-- PROBLEM DESCRIPTION --
Each record beneath this line should be returned exactly as it is.

Source data
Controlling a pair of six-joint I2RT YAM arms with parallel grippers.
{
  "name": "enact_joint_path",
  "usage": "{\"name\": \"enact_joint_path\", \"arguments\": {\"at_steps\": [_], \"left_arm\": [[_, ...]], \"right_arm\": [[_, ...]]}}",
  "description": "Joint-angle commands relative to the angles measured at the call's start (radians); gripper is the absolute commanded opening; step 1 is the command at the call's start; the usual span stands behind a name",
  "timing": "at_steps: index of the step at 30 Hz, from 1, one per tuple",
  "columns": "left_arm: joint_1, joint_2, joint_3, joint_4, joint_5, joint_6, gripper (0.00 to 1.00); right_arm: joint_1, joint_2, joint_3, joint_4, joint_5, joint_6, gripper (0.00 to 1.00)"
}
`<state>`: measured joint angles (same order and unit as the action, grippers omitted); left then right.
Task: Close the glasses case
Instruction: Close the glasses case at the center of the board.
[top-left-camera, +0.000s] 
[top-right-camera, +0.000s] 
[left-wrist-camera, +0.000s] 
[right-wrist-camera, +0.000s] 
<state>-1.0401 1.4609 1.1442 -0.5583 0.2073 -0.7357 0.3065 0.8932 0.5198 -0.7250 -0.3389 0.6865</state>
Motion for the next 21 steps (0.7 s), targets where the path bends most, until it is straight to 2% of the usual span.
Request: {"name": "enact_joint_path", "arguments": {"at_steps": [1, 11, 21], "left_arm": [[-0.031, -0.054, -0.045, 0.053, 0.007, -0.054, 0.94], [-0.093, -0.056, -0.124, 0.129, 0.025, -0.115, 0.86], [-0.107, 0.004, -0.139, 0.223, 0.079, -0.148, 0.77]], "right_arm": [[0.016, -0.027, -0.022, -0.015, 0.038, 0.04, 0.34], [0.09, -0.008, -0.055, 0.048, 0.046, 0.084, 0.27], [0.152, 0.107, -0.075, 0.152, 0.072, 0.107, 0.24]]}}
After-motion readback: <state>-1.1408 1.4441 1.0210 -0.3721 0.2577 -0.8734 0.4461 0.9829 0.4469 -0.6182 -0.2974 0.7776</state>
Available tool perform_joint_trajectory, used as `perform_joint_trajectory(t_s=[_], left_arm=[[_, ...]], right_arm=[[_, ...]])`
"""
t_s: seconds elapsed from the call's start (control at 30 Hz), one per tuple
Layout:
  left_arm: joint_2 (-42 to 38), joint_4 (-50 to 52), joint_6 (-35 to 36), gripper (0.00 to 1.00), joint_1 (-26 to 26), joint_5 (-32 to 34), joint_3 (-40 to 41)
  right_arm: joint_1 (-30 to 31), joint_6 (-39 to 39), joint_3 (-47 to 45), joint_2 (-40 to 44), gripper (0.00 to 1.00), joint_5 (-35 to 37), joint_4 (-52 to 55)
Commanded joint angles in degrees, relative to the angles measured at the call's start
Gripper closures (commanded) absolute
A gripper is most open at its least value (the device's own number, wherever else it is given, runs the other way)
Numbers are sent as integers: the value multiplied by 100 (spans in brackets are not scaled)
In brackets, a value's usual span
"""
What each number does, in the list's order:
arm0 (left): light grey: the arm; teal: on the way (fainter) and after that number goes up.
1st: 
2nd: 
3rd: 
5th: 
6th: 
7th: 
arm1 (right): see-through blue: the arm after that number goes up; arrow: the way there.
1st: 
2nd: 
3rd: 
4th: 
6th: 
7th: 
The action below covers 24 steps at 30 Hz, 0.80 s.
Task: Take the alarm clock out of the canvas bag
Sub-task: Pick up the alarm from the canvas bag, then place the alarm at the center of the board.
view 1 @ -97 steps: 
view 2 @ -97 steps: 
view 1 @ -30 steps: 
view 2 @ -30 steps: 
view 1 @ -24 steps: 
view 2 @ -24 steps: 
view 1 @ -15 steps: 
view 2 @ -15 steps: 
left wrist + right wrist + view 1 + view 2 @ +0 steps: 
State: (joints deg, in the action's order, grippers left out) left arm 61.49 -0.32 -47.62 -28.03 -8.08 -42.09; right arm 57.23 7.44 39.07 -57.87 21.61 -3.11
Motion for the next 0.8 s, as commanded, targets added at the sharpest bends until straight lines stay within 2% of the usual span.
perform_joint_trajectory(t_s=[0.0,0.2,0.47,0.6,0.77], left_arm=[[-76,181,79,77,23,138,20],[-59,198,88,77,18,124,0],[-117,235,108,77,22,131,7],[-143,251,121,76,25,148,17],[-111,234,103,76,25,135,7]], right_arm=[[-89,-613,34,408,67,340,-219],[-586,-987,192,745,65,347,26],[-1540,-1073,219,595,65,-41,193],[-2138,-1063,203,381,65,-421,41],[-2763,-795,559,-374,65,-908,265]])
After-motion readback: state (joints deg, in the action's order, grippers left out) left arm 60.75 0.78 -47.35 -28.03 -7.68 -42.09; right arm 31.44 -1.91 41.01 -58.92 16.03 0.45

-- ANSWER SPACE --
Controlling a pair of six-joint I2RT YAM arms with parallel grippers.
{
  "name": "enact_joint_path",
  "usage": "{\"name\": \"enact_joint_path\", \"arguments\": {\"at_steps\": [_], \"left_arm\": [[_, ...]], \"right_arm\": [[_, ...]]}}",
  "description": "Joint-angle commands relative to the angles measured at the call's start (radians); gripper is the absolute commanded opening; step 1 is the command at the call's start; the usual span stands behind a name",
  "timing": "at_steps: index of the step at 30 Hz, from 1, one per tuple",
  "columns": "left_arm: joint_1, joint_2, joint_3, joint_4, joint_5, joint_6, gripper (0.00 to 1.00); right_arm: joint_1, joint_2, joint_3, joint_4, joint_5, joint_6, gripper (0.00 to 1.00)"
}
`<state>`: measured joint angles (same order and unit as the action, grippers omitted); left then right.
Task: Close the glasses case
Instruction: Close the glasses case at the center of the board.
[top-left-camera, +0.000s] 
[top-right-camera, +0.000s] 
[left-wrist-camera, +0.000s] 
[right-wrist-camera, +0.000s] 
<state>-1.0401 1.4609 1.1442 -0.5583 0.2073 -0.7357 0.3065 0.8932 0.5198 -0.7250 -0.3389 0.6865</state>
Motion for the next 21 steps (0.7 s), targets where the path bends most, until it is straight to 2% of the usual span.
Request: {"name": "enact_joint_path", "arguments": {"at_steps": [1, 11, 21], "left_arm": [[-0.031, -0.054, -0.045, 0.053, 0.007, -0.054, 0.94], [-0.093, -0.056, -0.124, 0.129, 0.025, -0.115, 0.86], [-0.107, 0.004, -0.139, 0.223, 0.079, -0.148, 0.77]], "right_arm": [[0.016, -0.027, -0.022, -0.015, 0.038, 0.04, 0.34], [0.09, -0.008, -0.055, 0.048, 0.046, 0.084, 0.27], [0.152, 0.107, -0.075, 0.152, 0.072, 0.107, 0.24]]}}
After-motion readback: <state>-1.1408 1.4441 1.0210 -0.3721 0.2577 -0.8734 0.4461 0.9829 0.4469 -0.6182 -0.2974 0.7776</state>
Available tool perform_joint_trajectory, used as `perform_joint_trajectory(t_s=[_], left_arm=[[_, ...]], right_arm=[[_, ...]])`
"""
t_s: seconds elapsed from the call's start (control at 30 Hz), one per tuple
Layout:
  left_arm: joint_2 (-42 to 38), joint_4 (-50 to 52), joint_6 (-35 to 36), gripper (0.00 to 1.00), joint_1 (-26 to 26), joint_5 (-32 to 34), joint_3 (-40 to 41)
  right_arm: joint_1 (-30 to 31), joint_6 (-39 to 39), joint_3 (-47 to 45), joint_2 (-40 to 44), gripper (0.00 to 1.00), joint_5 (-35 to 37), joint_4 (-52 to 55)
Commanded joint angles in degrees, relative to the angles measured at the call's start
Gripper closures (commanded) absolute
A gripper is most open at its least value (the device's own number, wherever else it is given, runs the other way)
Numbers are sent as integers: the value multiplied by 100 (spans in brackets are not scaled)
In brackets, a value's usual span
"""
What each number does, in the list's order:
arm0 (left): light grey: the arm; teal: on the way (fainter) and after that number goes up.
1st: 
2nd: 
3rd: 
5th: 
6th: 
7th: 
arm1 (right): see-through blue: the arm after that number goes up; arrow: the way there.
1st: 
2nd: 
3rd: 
4th: 
6th: 
7th: 
The action below covers 24 steps at 30 Hz, 0.80 s.
Task: Take the alarm clock out of the canvas bag
Sub-task: Pick up the alarm from the canvas bag, then place the alarm at the center of the board.
view 1 @ -97 steps: 
view 2 @ -97 steps: 
view 1 @ -30 steps: 
view 2 @ -30 steps: 
view 1 @ -24 steps: 
view 2 @ -24 steps: 
view 1 @ -15 steps: 
view 2 @ -15 steps: 
left wrist + right wrist + view 1 + view 2 @ +0 steps: 
State: (joints deg, in the action's order, grippers left out) left arm 61.49 -0.32 -47.62 -28.03 -8.08 -42.09; right arm 57.23 7.44 39.07 -57.87 21.61 -3.11
Motion for the next 0.8 s, as commanded, targets added at the sharpest bends until straight lines stay within 2% of the usual span.
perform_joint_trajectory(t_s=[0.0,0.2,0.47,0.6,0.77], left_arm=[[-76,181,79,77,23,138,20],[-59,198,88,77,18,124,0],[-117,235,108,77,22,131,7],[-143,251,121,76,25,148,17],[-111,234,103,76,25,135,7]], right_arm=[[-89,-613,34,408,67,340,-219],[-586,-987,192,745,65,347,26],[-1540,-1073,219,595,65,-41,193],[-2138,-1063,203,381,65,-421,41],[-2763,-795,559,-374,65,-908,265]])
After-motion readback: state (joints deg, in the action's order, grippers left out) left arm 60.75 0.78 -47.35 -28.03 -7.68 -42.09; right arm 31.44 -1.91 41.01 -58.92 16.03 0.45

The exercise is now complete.